▸ **WHAT YOU NEED TO DO**: Print out all of the data below, keeping it identical to the original.

──────────

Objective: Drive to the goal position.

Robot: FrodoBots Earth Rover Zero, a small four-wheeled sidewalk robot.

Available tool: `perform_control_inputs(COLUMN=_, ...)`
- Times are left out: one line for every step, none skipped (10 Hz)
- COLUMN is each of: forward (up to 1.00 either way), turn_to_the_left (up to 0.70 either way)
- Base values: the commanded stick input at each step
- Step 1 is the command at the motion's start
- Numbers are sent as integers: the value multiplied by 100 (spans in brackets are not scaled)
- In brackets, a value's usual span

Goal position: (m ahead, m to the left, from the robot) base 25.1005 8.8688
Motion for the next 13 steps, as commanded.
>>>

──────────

▸ **EXERCISE RESPONSE**:
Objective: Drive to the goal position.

Robot: FrodoBots Earth Rover Zero, a small four-wheeled sidewalk robot.

Available tool: `perform_control_inputs(COLUMN=_, ...)`
- Times are left out: one line for every step, none skipped (10 Hz)
- COLUMN is each of: forward (up to 1.00 either way), turn_to_the_left (up to 0.70 either way)
- Base values: the commanded stick input at each step
- Step 1 is the command at the motion's start
- Numbers are sent as integers: the value multiplied by 100 (spans in brackets are not scaled)
- In brackets, a value's usual span

Goal position: (m ahead, m to the left, from the robot) base 25.1005 8.8688
Motion for the next 13 steps, as commanded.
>>>

This answer has no further content.